(Brief)
Set down all of the data exactly. Pictures stay out of the copy.

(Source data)
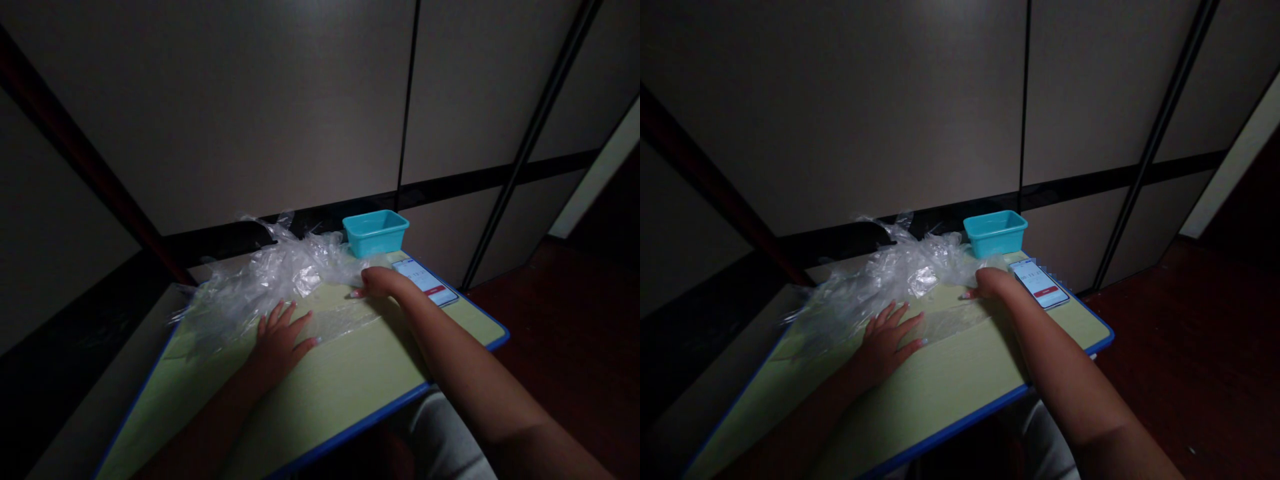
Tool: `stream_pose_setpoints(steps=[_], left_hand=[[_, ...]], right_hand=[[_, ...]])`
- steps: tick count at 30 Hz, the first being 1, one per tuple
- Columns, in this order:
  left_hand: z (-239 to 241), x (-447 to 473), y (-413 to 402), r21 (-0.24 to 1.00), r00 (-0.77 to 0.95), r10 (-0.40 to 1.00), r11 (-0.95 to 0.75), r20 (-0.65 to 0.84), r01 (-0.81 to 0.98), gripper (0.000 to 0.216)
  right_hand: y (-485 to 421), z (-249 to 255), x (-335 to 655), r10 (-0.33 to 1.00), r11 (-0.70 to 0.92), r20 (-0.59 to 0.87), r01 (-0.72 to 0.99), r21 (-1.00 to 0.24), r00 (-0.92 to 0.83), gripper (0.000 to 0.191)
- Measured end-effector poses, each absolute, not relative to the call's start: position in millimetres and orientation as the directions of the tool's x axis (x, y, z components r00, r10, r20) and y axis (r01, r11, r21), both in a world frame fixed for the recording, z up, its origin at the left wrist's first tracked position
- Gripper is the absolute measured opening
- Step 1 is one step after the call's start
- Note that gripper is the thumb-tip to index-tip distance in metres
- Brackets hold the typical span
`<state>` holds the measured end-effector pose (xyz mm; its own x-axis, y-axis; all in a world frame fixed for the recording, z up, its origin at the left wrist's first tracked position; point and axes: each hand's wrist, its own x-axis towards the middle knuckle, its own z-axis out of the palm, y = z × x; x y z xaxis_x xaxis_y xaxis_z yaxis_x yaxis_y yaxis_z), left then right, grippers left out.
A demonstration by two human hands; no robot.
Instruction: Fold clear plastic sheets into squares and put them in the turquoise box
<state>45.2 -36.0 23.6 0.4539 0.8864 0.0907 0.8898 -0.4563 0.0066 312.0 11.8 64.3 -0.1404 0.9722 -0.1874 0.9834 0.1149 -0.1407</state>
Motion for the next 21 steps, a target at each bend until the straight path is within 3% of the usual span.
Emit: stream_pose_setpoints(steps=[5, 13, 21], left_hand=[[23.3, 45.6, -36.2, 0.009, 0.451, 0.888, -0.454, 0.093, 0.891, 0.050], [24.7, 47.1, -37.0, -0.005, 0.450, 0.889, -0.451, 0.086, 0.893, 0.050], [24.7, 47.4, -37.5, -0.012, 0.449, 0.888, -0.450, 0.094, 0.893, 0.049]], right_hand=[[7.2, 63.8, 298.4, 0.943, 0.308, -0.037, 0.910, -0.277, -0.331, 0.031], [6.5, 52.6, 288.0, 0.865, 0.450, 0.032, 0.745, -0.493, -0.501, 0.026], [10.5, 41.6, 280.2, 0.855, 0.497, 0.034, 0.798, -0.340, -0.518, 0.021]])
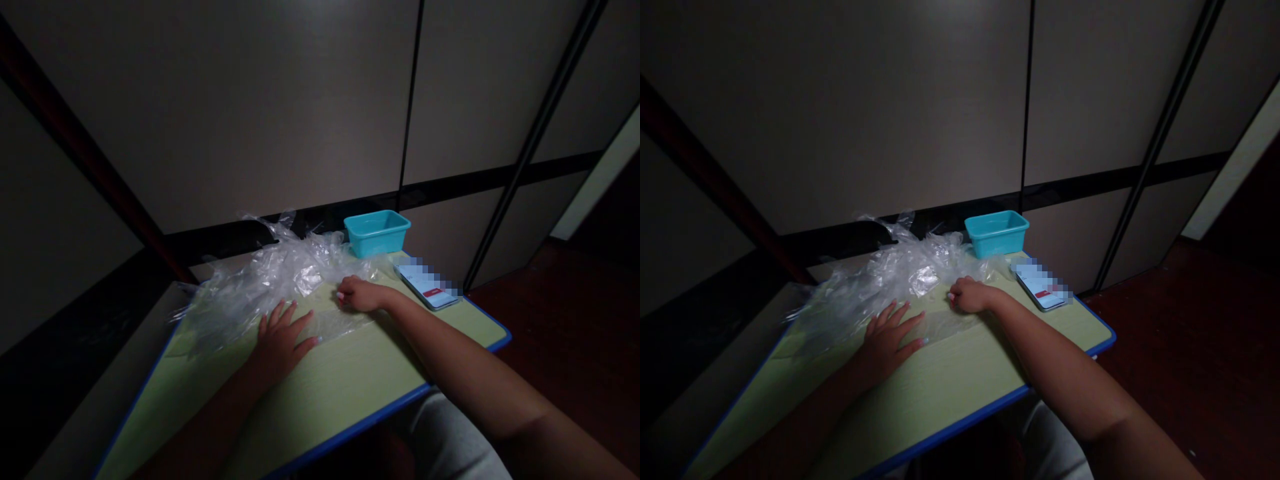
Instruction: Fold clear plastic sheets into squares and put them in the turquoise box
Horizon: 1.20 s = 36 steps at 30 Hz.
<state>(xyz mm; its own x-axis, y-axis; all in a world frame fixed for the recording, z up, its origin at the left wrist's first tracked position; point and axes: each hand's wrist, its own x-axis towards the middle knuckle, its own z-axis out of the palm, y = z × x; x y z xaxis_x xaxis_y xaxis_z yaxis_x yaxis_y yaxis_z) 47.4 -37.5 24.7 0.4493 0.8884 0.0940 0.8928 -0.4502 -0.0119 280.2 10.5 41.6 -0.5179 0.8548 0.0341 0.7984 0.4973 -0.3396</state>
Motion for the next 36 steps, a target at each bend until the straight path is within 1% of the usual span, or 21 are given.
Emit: stream_pose_setpoints(steps=[7, 15, 25, 36], left_hand=[[20.4, 46.3, -34.8, -0.007, 0.457, 0.882, -0.459, 0.114, 0.889, 0.050], [21.2, 46.7, -36.3, -0.012, 0.456, 0.883, -0.458, 0.114, 0.889, 0.051], [24.6, 47.5, -37.8, 0.031, 0.473, 0.877, -0.477, 0.087, 0.878, 0.043], [24.3, 47.1, -38.8, 0.008, 0.476, 0.875, -0.478, 0.092, 0.878, 0.043]], right_hand=[[10.7, 33.3, 270.9, 0.876, 0.474, 0.039, 0.840, -0.264, -0.481, 0.024], [4.5, 37.6, 261.8, 0.883, 0.462, 0.011, 0.863, -0.205, -0.470, 0.028], [3.5, 39.1, 259.3, 0.866, 0.493, 0.005, 0.850, -0.185, -0.500, 0.029], [1.2, 39.9, 259.1, 0.855, 0.512, -0.007, 0.845, -0.153, -0.519, 0.030]])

(Finished task)
Tool: `stream_pose_setpoints(steps=[_], left_hand=[[_, ...]], right_hand=[[_, ...]])`
- steps: tick count at 30 Hz, the first being 1, one per tuple
- Columns, in this order:
  left_hand: z (-239 to 241), x (-447 to 473), y (-413 to 402), r21 (-0.24 to 1.00), r00 (-0.77 to 0.95), r10 (-0.40 to 1.00), r11 (-0.95 to 0.75), r20 (-0.65 to 0.84), r01 (-0.81 to 0.98), gripper (0.000 to 0.216)
  right_hand: y (-485 to 421), z (-249 to 255), x (-335 to 655), r10 (-0.33 to 1.00), r11 (-0.70 to 0.92), r20 (-0.59 to 0.87), r01 (-0.72 to 0.99), r21 (-1.00 to 0.24), r00 (-0.92 to 0.83), gripper (0.000 to 0.191)
- Measured end-effector poses, each absolute, not relative to the call's start: position in millimetres and orientation as the directions of the tool's x axis (x, y, z components r00, r10, r20) and y axis (r01, r11, r21), both in a world frame fixed for the recording, z up, its origin at the left wrist's first tracked position
- Gripper is the absolute measured opening
- Step 1 is one step after the call's start
- Note that gripper is the thumb-tip to index-tip distance in metres
- Brackets hold the typical span
`<state>` holds the measured end-effector pose (xyz mm; its own x-axis, y-axis; all in a world frame fixed for the recording, z up, its origin at the left wrist's first tracked position; point and axes: each hand's wrist, its own x-axis towards the middle knuckle, its own z-axis out of the palm, y = z × x; x y z xaxis_x xaxis_y xaxis_z yaxis_x yaxis_y yaxis_z), left then right, grippers left out.
A demonstration by two human hands; no robot.
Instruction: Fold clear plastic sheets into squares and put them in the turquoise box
<state>45.2 -36.0 23.6 0.4539 0.8864 0.0907 0.8898 -0.4563 0.0066 312.0 11.8 64.3 -0.1404 0.9722 -0.1874 0.9834 0.1149 -0.1407</state>
Motion for the next 21 steps, a target at each bend until the straight path is within 3% of the usual span.
Emit: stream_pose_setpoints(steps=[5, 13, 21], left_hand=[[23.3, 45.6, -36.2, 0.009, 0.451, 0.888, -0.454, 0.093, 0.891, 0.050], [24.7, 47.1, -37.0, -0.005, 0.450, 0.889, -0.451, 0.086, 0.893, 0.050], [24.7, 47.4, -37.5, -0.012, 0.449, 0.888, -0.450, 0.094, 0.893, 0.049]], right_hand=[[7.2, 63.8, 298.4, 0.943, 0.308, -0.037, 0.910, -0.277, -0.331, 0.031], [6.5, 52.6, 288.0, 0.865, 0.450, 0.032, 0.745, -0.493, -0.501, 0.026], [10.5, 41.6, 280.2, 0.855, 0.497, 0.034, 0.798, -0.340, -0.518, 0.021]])
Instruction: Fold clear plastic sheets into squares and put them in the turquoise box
Horizon: 1.20 s = 36 steps at 30 Hz.
<state>(xyz mm; its own x-axis, y-axis; all in a world frame fixed for the recording, z up, its origin at the left wrist's first tracked position; point and axes: each hand's wrist, its own x-axis towards the middle knuckle, its own z-axis out of the palm, y = z × x; x y z xaxis_x xaxis_y xaxis_z yaxis_x yaxis_y yaxis_z) 47.4 -37.5 24.7 0.4493 0.8884 0.0940 0.8928 -0.4502 -0.0119 280.2 10.5 41.6 -0.5179 0.8548 0.0341 0.7984 0.4973 -0.3396</state>
Motion for the next 36 steps, a target at each bend until the straight path is within 1% of the usual span, or 21 are given.
Emit: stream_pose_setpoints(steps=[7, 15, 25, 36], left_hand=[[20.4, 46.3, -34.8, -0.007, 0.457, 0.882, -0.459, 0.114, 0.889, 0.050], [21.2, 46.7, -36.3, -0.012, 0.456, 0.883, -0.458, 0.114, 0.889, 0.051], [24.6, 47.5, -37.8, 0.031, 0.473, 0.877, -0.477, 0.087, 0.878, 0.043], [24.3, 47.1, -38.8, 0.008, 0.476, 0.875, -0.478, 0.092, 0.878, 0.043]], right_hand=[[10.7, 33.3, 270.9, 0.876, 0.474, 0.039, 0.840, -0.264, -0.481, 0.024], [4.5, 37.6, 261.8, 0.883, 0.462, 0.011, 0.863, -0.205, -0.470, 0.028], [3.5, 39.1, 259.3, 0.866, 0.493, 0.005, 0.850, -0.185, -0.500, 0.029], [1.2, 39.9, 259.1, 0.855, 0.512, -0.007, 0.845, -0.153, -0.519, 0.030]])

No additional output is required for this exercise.